Exercise details:
Write the records out again exactly, but without pictures.
##### Material for the task #####
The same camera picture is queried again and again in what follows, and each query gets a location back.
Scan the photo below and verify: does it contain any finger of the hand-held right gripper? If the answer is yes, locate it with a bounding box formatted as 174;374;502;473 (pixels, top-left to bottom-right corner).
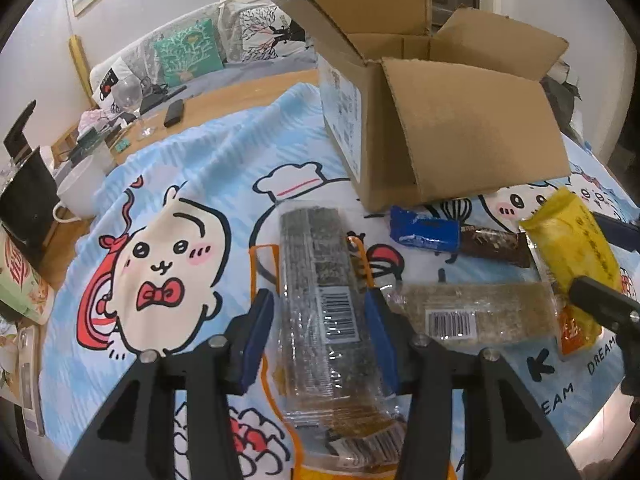
591;211;640;254
569;275;640;332

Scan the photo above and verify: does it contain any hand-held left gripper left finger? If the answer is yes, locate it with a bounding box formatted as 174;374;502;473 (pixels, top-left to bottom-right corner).
59;287;276;480

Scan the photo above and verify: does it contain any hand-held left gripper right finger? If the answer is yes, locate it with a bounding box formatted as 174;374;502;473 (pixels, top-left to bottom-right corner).
364;290;583;480

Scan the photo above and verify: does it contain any yellow orange snack packet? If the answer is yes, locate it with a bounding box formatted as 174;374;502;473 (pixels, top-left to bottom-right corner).
519;186;624;362

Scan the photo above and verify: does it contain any clear dark seaweed snack packet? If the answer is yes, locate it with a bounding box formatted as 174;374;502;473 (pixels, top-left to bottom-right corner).
272;204;408;471

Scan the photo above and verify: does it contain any clear pale snack packet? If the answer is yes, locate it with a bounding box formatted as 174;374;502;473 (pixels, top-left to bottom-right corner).
387;281;563;347

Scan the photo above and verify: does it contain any blue cookie packet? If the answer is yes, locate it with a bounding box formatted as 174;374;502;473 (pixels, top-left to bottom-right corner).
389;205;462;254

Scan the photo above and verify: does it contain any brown chocolate bar packet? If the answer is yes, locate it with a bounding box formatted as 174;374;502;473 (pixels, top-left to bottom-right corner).
459;226;534;269

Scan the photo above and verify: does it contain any brown cardboard box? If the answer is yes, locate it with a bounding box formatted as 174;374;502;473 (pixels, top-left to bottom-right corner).
261;0;571;213

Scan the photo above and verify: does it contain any black plastic bag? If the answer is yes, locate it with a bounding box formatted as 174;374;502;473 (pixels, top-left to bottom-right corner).
541;61;584;137

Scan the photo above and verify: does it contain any blue cartoon printed cloth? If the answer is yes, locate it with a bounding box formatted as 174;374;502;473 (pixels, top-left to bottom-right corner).
39;81;640;480

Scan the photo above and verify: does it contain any white mug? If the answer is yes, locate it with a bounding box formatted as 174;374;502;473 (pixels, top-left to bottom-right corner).
52;154;109;222

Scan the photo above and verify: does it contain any black remote control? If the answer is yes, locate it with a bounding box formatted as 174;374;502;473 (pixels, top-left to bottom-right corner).
163;98;185;129

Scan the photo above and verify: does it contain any white phone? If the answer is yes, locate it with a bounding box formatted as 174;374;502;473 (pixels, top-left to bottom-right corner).
16;326;47;437

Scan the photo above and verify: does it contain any green drink cup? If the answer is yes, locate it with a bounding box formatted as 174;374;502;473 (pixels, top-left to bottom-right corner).
0;236;56;325

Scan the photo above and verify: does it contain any black laptop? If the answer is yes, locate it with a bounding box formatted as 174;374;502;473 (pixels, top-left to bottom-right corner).
140;85;189;114

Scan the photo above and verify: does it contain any black metal bin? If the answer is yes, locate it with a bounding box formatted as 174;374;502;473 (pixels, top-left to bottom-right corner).
0;146;59;262

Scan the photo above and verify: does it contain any pink cloth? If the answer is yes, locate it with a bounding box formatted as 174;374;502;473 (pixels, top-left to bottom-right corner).
78;108;109;132

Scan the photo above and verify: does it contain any wine glass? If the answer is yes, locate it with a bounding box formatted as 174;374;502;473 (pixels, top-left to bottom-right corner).
114;75;159;140

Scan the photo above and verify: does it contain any white red print cushion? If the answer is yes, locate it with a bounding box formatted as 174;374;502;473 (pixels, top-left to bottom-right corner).
94;56;137;112

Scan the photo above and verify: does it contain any teal patterned cushion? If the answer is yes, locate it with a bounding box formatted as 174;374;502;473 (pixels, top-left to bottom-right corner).
152;18;225;87

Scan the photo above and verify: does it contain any white tree print cushion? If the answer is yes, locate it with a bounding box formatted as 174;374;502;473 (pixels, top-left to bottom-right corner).
234;3;307;62

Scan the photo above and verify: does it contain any grey wooden sofa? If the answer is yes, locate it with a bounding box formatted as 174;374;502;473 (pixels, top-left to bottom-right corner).
87;0;321;111

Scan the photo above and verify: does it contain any grey water pump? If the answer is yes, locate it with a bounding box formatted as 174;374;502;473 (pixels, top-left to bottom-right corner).
3;100;37;162

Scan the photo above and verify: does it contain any wooden plank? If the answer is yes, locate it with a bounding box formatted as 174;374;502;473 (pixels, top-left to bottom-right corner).
67;34;97;107
#####
Solution to this task:
The same camera picture is queried again and again in what follows, and each query gets a location back.
Scan the photo below and verify: does it contain any finger of the hand-held right gripper? If the answer is yes, locate it with a bounding box formatted as 174;374;502;473 (pixels, top-left to bottom-right corner).
591;211;640;254
569;275;640;332

Scan the photo above and verify: does it contain any hand-held left gripper left finger? If the answer is yes, locate it with a bounding box formatted as 174;374;502;473 (pixels, top-left to bottom-right corner).
59;287;276;480

Scan the photo above and verify: does it contain any hand-held left gripper right finger? If the answer is yes, locate it with a bounding box formatted as 174;374;502;473 (pixels, top-left to bottom-right corner).
364;290;583;480

Scan the photo above and verify: does it contain any yellow orange snack packet? If the answer is yes, locate it with a bounding box formatted as 174;374;502;473 (pixels, top-left to bottom-right corner).
519;186;624;362

Scan the photo above and verify: does it contain any clear dark seaweed snack packet? If the answer is yes, locate it with a bounding box formatted as 174;374;502;473 (pixels, top-left to bottom-right corner).
272;204;408;471

Scan the photo above and verify: does it contain any clear pale snack packet? If the answer is yes, locate it with a bounding box formatted as 174;374;502;473 (pixels, top-left to bottom-right corner).
387;281;563;347

Scan the photo above and verify: does it contain any blue cookie packet? If the answer is yes, locate it with a bounding box formatted as 174;374;502;473 (pixels, top-left to bottom-right corner).
389;205;462;254

Scan the photo above and verify: does it contain any brown chocolate bar packet? If the answer is yes, locate it with a bounding box formatted as 174;374;502;473 (pixels, top-left to bottom-right corner).
459;226;534;269

Scan the photo above and verify: does it contain any brown cardboard box? If the answer is yes, locate it with a bounding box formatted as 174;374;502;473 (pixels, top-left to bottom-right corner).
261;0;571;213

Scan the photo above and verify: does it contain any black plastic bag? If the answer is yes, locate it with a bounding box formatted as 174;374;502;473 (pixels, top-left to bottom-right corner).
541;61;584;137

Scan the photo above and verify: does it contain any blue cartoon printed cloth? If the answer is yes, locate it with a bounding box formatted as 174;374;502;473 (pixels, top-left to bottom-right corner).
39;81;640;480

Scan the photo above and verify: does it contain any white mug? If the answer is yes, locate it with a bounding box formatted as 174;374;502;473 (pixels, top-left to bottom-right corner).
52;154;109;222

Scan the photo above and verify: does it contain any black remote control? If the answer is yes, locate it with a bounding box formatted as 174;374;502;473 (pixels, top-left to bottom-right corner).
163;98;185;129

Scan the photo above and verify: does it contain any white phone? If the answer is yes, locate it with a bounding box formatted as 174;374;502;473 (pixels, top-left to bottom-right corner).
16;326;47;437

Scan the photo above and verify: does it contain any green drink cup? If the answer is yes, locate it with a bounding box formatted as 174;374;502;473 (pixels, top-left to bottom-right corner).
0;236;56;325

Scan the photo above and verify: does it contain any black laptop? If the answer is yes, locate it with a bounding box formatted as 174;374;502;473 (pixels, top-left to bottom-right corner).
140;85;189;114

Scan the photo above and verify: does it contain any black metal bin? If the answer is yes, locate it with a bounding box formatted as 174;374;502;473 (pixels, top-left to bottom-right corner).
0;146;59;262

Scan the photo above and verify: does it contain any pink cloth? If the answer is yes, locate it with a bounding box formatted as 174;374;502;473 (pixels, top-left to bottom-right corner).
78;108;109;132

Scan the photo above and verify: does it contain any wine glass? If the answer is yes, locate it with a bounding box formatted as 174;374;502;473 (pixels, top-left to bottom-right corner).
114;75;159;140

Scan the photo above and verify: does it contain any white red print cushion? If the answer is yes, locate it with a bounding box formatted as 174;374;502;473 (pixels, top-left to bottom-right corner).
94;56;137;112

Scan the photo above and verify: does it contain any teal patterned cushion? If the answer is yes, locate it with a bounding box formatted as 174;374;502;473 (pixels, top-left to bottom-right corner).
152;18;225;87

Scan the photo above and verify: does it contain any white tree print cushion? If the answer is yes, locate it with a bounding box formatted as 174;374;502;473 (pixels, top-left to bottom-right corner).
234;3;307;62

Scan the photo above and verify: does it contain any grey wooden sofa? If the answer is yes, locate it with a bounding box formatted as 174;374;502;473 (pixels, top-left to bottom-right corner).
87;0;321;111

Scan the photo above and verify: does it contain any grey water pump? If the answer is yes, locate it with a bounding box formatted as 174;374;502;473 (pixels, top-left to bottom-right corner).
3;100;37;162

Scan the photo above and verify: does it contain any wooden plank? If the answer is yes, locate it with a bounding box formatted as 174;374;502;473 (pixels, top-left to bottom-right corner).
67;34;97;107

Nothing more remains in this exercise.